[Listed records — start]

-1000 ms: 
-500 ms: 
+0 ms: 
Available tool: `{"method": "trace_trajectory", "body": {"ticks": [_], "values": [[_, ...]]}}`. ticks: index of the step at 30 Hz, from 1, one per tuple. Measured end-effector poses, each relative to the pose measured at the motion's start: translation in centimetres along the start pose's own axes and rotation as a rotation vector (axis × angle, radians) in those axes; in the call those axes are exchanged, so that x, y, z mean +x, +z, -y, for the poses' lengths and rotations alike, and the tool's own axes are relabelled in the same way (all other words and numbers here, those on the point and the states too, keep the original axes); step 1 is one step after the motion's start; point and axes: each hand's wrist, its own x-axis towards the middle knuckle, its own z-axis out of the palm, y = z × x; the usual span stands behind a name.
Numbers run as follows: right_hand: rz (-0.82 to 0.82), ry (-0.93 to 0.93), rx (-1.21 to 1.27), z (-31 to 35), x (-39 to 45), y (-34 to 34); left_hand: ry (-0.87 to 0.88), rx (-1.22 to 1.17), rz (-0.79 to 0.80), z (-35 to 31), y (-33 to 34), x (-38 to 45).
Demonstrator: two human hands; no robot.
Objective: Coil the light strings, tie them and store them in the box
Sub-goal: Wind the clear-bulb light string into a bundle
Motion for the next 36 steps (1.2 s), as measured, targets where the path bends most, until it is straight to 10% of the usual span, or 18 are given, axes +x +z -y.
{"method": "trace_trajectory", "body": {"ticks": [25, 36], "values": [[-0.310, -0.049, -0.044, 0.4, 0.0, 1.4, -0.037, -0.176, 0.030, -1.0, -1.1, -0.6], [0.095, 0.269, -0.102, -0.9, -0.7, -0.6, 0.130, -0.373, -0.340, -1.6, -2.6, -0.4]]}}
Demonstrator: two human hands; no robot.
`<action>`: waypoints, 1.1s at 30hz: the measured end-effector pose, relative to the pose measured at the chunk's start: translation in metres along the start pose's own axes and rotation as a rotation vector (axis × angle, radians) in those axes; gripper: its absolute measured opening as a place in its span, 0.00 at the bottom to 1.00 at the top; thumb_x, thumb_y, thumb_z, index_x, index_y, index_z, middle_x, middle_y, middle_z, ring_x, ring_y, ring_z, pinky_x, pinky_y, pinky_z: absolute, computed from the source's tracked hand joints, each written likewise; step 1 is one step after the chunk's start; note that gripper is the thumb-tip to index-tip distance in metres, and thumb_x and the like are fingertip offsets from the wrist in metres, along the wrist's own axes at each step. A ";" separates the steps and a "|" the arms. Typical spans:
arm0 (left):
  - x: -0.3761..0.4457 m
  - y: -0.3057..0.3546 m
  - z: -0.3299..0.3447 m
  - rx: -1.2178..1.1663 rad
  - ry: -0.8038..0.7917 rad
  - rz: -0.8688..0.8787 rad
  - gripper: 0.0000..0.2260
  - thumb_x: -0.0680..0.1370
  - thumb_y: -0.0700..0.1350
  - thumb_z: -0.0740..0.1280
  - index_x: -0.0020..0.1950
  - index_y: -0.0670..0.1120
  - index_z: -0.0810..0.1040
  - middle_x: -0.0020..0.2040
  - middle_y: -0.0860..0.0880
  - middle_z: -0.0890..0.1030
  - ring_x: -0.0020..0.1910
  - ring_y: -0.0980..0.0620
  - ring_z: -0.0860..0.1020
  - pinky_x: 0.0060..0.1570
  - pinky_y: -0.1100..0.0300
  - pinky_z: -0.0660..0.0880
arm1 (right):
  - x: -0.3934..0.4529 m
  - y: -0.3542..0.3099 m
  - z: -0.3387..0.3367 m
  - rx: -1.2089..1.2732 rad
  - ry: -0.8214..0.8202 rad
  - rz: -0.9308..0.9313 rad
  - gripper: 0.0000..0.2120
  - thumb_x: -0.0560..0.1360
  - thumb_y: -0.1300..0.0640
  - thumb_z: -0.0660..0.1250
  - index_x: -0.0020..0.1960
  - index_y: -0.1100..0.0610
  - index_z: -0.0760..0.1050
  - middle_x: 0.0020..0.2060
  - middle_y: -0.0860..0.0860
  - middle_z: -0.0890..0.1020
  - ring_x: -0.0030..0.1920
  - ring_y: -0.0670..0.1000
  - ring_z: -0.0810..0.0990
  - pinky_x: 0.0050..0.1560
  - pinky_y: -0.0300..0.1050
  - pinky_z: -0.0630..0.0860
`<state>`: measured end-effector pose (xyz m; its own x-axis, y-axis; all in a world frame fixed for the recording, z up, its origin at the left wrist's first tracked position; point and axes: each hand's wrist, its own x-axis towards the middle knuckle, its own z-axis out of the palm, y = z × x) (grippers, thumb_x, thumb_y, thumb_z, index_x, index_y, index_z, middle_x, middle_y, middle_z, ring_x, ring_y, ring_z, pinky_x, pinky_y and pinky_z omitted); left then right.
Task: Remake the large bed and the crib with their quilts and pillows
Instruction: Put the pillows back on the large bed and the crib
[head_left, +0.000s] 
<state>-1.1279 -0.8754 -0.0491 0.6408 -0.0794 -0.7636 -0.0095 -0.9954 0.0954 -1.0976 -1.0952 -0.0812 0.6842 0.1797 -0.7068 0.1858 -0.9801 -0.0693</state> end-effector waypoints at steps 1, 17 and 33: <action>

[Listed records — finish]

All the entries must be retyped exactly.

-1000 ms: 
-500 ms: 
+0 ms: 
Available tool: `{"method": "trace_trajectory", "body": {"ticks": [_], "values": [[_, ...]]}}`. ticks: index of the step at 30 Hz, from 1, one per tuple. Measured end-effector poses, each relative to the pose measured at the motion's start: translation in centimetres along the start pose's own axes and rotation as a rotation vector (axis × angle, radians) in those axes; in the call those axes are exchanged, so that x, y, z mean +x, +z, -y, for the poses' lengths and rotations alike, and the tool's own axes are relabelled in the same way (all other words and numbers here, those on the point and the states too, keep the original axes); step 1 is one step after the motion's start; point and axes: each hand's wrist, its own x-axis towards the middle knuckle, its own z-axis out of the palm, y = z × x; the usual span stands behind a name.
Numbers run as follows: right_hand: rz (-0.82 to 0.82), ry (-0.93 to 0.93), rx (-1.21 to 1.27), z (-31 to 35), x (-39 to 45), y (-34 to 34); left_hand: ry (-0.87 to 0.88), rx (-1.22 to 1.17), rz (-0.79 to 0.80), z (-35 to 31), y (-33 to 34), x (-38 to 45).
Demonstrator: two human hands; no robot.
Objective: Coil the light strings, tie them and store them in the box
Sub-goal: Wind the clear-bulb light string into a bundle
Motion for the next 36 steps (1.2 s), as measured, targets where the path bends most, until it is straight to 10% of the usual span, or 18 are given, axes +x +z -y.
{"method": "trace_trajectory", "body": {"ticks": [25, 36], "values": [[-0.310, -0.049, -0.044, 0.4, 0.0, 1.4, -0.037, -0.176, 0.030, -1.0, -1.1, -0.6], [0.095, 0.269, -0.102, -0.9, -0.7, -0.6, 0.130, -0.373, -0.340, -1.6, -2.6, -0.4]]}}
Demonstrator: two human hands; no robot.
`<action>`: waypoints, 1.1s at 30hz: the measured end-effector pose, relative to the pose measured at the chunk's start: translation in metres along the start pose's own axes and rotation as a rotation vector (axis × angle, radians) in those axes; gripper: its absolute measured opening as a place in its span, 0.00 at the bottom to 1.00 at the top; thumb_x, thumb_y, thumb_z, index_x, index_y, index_z, middle_x, middle_y, middle_z, ring_x, ring_y, ring_z, pinky_x, pinky_y, pinky_z: absolute, computed from the source's tracked hand joints, each written likewise; step 1 is one step after the chunk's start; note that gripper is the thumb-tip to index-tip distance in metres, and thumb_x and the like are fingertip offsets from the wrist in metres, along the wrist's own axes at each step. A ";" separates the steps and a "|" the arms. Typical spans:
arm0 (left):
  - x: -0.3761..0.4457 m
  - y: -0.3057..0.3546 m
  - z: -0.3299..0.3447 m
  - rx: -1.2178..1.1663 rad
  - ry: -0.8038..0.7917 rad
  - rz: -0.8688..0.8787 rad
  - gripper: 0.0000..0.2260
  - thumb_x: -0.0680..0.1370
  - thumb_y: -0.0700..0.1350
  - thumb_z: -0.0740..0.1280
  - index_x: -0.0020..0.1950
  - index_y: -0.0670..0.1120
  - index_z: -0.0810..0.1040
  - middle_x: -0.0020..0.2040
  - middle_y: -0.0860..0.0880
  - middle_z: -0.0890..0.1030
  - ring_x: -0.0020..0.1910
  - ring_y: -0.0980..0.0620
  - ring_z: -0.0860..0.1020
  - pinky_x: 0.0060..0.1570
  - pinky_y: -0.1100..0.0300
  - pinky_z: -0.0660..0.0880
arm1 (right):
  - x: -0.3934..0.4529 m
  - y: -0.3542..0.3099 m
  - z: -0.3387..0.3367 m
  - rx: -1.2089..1.2732 rad
  - ry: -0.8214..0.8202 rad
  - rz: -0.9308..0.9313 rad
  - gripper: 0.0000..0.2120
  - thumb_x: -0.0560..0.1360
  - thumb_y: -0.1300..0.0640
  - thumb_z: -0.0660..0.1250
  - index_x: -0.0020..0.1960
  - index_y: -0.1100..0.0610
  - index_z: -0.0760..0.1050
  - middle_x: 0.0020..0.2060
  - middle_y: -0.0860..0.0860
  - middle_z: -0.0890..0.1020
  - ring_x: -0.0030..0.1920
  - ring_y: -0.0670..0.1000
  - ring_z: -0.0810..0.0990
  - pinky_x: 0.0050..0.1560
  - pinky_y: -0.0300..0.1050
  - pinky_z: -0.0630..0.0860
`<state>`: measured end-effector pose (xyz m; its own x-axis, y-axis; all in a world frame fixed for the recording, z up, its origin at the left wrist's first tracked position; point and axes: each hand's wrist, its own x-axis towards the middle knuckle, its own z-axis out of the palm, y = z × x) (grippers, thumb_x, thumb_y, thumb_z, index_x, index_y, index_z, middle_x, middle_y, middle_z, ring_x, ring_y, ring_z, pinky_x, pinky_y and pinky_z omitted); left then right.
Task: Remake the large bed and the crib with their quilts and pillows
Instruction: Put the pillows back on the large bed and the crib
[head_left, +0.000s] 
<state>-1.1279 -0.8754 -0.0491 0.6408 -0.0794 -0.7636 -0.0095 -0.9954 0.0954 -1.0976 -1.0952 -0.0812 0.6842 0.1797 -0.7068 0.1858 -0.9801 -0.0693</state> end-effector waypoints at steps 1, 17 and 33: <action>

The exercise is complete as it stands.